Blogs

ECM Usage Patterns in Life Sciences

By Richard Medina posted 06-18-2013 21:09

  
Different industries have their own typical set of ECM “usage patterns” for ECM. This post outlines the most common and important ECM usage patterns in life sciences companies. It also applies to pharma, biotech, and similar regulated research, development, and manufacturing companies.
 
Ad Hoc (one-to-one, interpersonal, collaborative).  
Interpersonal information sharing is the primary characteristic of this usage pattern: either one-on-one or in small, collaborative groups of known users, typically within a department or work team. In this usage pattern, users create unstructured content, typically without templates or final work product structure in mind. In many cases, the content highlights portions of an opinion, finding, or recommendation, often with links or reference to “known” content and data providing the appropriate context. The content, even in its most ad hoc form, likely relates to a particular drug compound or project. For searching, most users (in a very small community) would consider this content “known.” Outside of that community, the content would most assuredly be regarded as “unknown.”
 
Work Product.
This usage pattern involves the creation of final (often departmental) work products that are the main deliverables of a group. This pattern is historically the most heavily managed; it is relatively straightforward for users to leverage templates and common styles when creating content in this scenario, but that does not mean the processes are always followed. The work product content often relates to a particular drug compound or project, and the content’s metadata must be managed with the content in order to enable searching and retrieval once the work product is made available to others. In many cases, users are challenged to provide all the metadata that might someday be needed to aid in someone else’s retrieval, yet not wanting to spend much time on adding the metadata or content to the repository in the first place. For searching, there is a combination of both “known” and “unknown” documents in this set. A major challenge lies in migrating content created in ad hoc mode and elevating its “value potential” (content + metadata + content relationships) to “work product” form.

Regulatory. 
This pattern involves content interactions around key work product (content) classified as submission content that is destined for the regulators in the US, EU, Japan, and other countries. While created with the regulations in mind, this content must be easily accessible inside the organization so that your company can answer questions about it quickly and easily. In addition, the metadata typically must provide a reference back to the original work product, supporting a “where-used” concept to aid in retrievals.

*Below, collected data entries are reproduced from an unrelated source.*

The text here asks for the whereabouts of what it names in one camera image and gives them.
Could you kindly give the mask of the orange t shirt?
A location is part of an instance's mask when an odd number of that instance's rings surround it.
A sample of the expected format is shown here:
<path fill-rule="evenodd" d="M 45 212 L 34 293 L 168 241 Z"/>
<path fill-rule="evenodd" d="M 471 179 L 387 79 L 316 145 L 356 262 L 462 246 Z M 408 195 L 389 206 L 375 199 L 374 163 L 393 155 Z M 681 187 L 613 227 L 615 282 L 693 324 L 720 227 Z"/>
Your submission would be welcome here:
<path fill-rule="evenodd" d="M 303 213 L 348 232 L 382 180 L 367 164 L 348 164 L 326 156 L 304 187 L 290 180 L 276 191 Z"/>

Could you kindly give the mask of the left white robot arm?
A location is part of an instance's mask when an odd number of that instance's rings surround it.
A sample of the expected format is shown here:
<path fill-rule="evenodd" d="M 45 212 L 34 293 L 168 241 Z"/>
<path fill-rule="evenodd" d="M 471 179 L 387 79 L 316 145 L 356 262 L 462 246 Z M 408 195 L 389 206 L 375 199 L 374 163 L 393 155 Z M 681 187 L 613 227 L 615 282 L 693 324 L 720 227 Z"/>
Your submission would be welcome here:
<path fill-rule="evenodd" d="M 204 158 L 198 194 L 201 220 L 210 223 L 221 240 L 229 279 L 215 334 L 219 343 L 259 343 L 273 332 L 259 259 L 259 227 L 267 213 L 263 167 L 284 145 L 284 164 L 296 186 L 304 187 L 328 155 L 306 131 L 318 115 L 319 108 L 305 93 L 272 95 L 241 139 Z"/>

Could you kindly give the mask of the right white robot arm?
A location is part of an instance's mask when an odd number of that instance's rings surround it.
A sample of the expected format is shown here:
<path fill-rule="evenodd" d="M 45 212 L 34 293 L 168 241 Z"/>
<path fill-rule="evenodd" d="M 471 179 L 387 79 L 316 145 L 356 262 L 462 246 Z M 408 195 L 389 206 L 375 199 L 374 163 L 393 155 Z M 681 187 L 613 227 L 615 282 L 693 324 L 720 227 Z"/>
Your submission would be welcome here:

Enterprise (Procedural/Operational).
This usage pattern involves the creation of procedural and operational content, such as SOPs. While the content may be departmentally focused, the content authoring, review, and publishing process should be very similar throughout the enterprise (involving similar steps for authoring, departmental review, QA review, approval, implementation, etc.). Generally, the process steps are not particularly complex, but the overall process is heavily controlled, and changes to the process are thoroughly documented (and often prove compliance with GxP). For searching purposes, most users would consider these documents and their content as “known” documents.
 
External. 
This pattern manages content that has value to partners and to potential and existing customers, including the general public. This content includes presentation and web site (extranet and public internet) content. While created with the external customer in mind, this content must be easily accessible inside the organization so that your company can answer questions about it quickly and easily. In addition, the metadata typically must provide a reference back to the original work product, supporting a “where-used” concept to aid in retrievals.